[Data extracted from a collection]
########

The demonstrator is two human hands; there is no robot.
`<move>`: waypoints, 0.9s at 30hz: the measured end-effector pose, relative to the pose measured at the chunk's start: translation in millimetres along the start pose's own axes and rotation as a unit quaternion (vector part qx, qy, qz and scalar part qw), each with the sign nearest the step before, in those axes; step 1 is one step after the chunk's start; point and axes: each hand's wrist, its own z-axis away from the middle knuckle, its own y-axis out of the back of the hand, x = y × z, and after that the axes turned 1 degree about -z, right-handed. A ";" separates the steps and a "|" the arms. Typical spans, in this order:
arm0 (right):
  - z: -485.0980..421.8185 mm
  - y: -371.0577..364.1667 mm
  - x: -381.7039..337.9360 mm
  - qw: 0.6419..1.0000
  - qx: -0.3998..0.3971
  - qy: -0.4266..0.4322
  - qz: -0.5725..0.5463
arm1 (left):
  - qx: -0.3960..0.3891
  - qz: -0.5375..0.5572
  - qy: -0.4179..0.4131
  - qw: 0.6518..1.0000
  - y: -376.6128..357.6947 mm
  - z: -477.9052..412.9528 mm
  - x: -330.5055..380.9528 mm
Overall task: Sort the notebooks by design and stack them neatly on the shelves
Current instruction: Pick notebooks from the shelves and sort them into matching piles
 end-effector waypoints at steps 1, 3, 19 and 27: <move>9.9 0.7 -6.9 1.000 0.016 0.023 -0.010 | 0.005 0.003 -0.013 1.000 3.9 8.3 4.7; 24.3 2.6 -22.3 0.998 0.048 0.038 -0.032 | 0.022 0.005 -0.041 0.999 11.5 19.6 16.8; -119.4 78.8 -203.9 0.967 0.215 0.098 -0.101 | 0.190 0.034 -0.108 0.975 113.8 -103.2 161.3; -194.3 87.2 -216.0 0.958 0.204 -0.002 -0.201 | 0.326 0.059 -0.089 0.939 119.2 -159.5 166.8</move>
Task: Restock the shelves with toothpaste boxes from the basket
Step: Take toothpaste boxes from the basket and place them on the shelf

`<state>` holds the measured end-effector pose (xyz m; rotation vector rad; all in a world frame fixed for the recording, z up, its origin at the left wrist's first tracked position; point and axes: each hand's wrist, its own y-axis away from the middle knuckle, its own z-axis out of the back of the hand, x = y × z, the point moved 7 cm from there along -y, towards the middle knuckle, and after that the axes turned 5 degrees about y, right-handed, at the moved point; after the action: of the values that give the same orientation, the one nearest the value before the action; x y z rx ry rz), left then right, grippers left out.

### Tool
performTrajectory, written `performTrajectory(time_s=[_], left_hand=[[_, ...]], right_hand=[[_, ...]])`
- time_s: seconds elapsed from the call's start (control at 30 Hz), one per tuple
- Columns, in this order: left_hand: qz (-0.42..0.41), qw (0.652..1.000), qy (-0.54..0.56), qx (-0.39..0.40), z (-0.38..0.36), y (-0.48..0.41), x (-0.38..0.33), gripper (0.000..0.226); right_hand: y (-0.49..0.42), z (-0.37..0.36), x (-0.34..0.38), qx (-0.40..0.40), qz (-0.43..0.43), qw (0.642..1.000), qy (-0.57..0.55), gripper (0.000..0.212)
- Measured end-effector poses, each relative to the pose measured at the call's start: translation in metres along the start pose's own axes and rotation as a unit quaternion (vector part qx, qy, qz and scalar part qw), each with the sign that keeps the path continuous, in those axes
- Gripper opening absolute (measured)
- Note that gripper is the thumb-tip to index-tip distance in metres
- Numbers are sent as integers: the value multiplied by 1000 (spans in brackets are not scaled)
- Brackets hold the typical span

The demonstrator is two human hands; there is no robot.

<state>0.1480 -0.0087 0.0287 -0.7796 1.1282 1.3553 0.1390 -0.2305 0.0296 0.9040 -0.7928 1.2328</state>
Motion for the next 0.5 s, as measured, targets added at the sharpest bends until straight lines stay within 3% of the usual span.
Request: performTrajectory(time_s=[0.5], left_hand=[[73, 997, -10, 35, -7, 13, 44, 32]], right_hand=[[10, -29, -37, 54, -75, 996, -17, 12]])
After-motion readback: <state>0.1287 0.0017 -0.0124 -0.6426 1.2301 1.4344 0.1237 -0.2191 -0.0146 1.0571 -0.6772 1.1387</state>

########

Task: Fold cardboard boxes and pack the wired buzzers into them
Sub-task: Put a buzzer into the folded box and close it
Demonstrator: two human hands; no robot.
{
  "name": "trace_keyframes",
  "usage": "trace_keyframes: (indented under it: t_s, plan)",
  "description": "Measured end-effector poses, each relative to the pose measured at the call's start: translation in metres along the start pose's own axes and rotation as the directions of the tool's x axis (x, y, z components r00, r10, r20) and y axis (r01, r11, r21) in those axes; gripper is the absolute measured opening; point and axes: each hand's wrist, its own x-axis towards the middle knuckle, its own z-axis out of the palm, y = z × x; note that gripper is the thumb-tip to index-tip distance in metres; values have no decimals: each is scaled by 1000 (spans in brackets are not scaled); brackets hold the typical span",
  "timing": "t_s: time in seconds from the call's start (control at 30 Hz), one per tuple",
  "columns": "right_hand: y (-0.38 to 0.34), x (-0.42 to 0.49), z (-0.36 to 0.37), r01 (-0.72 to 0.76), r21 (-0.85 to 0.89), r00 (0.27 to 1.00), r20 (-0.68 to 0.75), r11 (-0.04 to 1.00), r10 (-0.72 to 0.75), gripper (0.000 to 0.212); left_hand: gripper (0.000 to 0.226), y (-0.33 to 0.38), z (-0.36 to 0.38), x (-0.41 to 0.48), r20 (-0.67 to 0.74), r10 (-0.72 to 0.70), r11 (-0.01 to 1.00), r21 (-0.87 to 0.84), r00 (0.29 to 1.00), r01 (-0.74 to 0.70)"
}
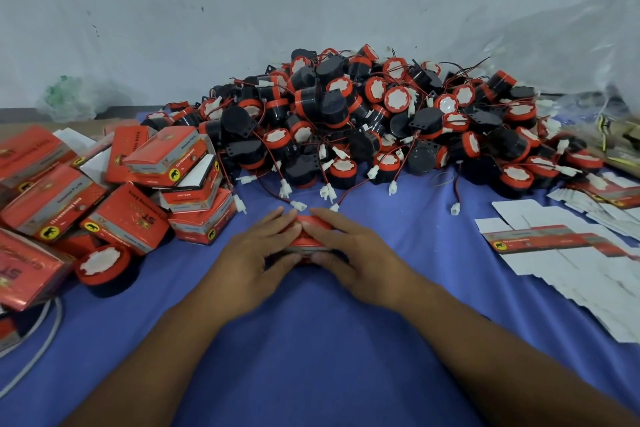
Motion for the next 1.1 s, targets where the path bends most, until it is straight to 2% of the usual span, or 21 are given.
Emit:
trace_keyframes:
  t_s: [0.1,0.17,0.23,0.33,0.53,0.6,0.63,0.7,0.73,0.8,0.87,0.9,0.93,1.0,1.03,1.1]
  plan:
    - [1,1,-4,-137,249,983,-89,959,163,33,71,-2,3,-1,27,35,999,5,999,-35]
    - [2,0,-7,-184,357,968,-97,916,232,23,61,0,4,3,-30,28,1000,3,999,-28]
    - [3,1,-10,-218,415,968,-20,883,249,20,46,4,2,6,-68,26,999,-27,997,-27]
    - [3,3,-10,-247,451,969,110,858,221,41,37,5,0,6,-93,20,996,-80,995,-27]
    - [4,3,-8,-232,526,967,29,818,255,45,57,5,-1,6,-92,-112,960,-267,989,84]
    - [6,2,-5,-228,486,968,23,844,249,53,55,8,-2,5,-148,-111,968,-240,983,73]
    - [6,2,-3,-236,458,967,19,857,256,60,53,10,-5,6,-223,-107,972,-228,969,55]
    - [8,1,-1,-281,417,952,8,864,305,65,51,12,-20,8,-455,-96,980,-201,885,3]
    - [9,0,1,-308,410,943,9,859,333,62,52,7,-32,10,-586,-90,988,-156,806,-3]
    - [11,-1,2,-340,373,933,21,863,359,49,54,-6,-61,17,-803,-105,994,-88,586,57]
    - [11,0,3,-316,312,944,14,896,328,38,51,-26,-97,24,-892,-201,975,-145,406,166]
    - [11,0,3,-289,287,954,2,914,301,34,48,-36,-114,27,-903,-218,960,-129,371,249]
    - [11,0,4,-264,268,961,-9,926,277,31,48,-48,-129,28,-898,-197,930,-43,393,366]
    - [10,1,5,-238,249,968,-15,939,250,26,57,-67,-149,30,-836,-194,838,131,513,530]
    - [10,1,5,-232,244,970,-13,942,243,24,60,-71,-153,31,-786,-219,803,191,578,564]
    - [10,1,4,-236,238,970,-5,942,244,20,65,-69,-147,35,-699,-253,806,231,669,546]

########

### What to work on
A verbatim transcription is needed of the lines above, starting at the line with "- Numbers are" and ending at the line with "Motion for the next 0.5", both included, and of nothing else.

### Expected answer
- Numbers are sent as integers: the value multiplied by 1000 (spans in brackets are not scaled)
- Brackets hold the typical span

The demonstrator is two human hands; there is no robot.

<state>0.1480 -0.0087 0.0287 -0.7796 1.1282 1.3553 0.1390 -0.2305 0.0296 0.9040 -0.7928 1.2328</state>
Motion for the next 0.5 s, as measured, targets added at the sharpest bends until straight lines stay within 3% of the usual span.

No additional output will be generated.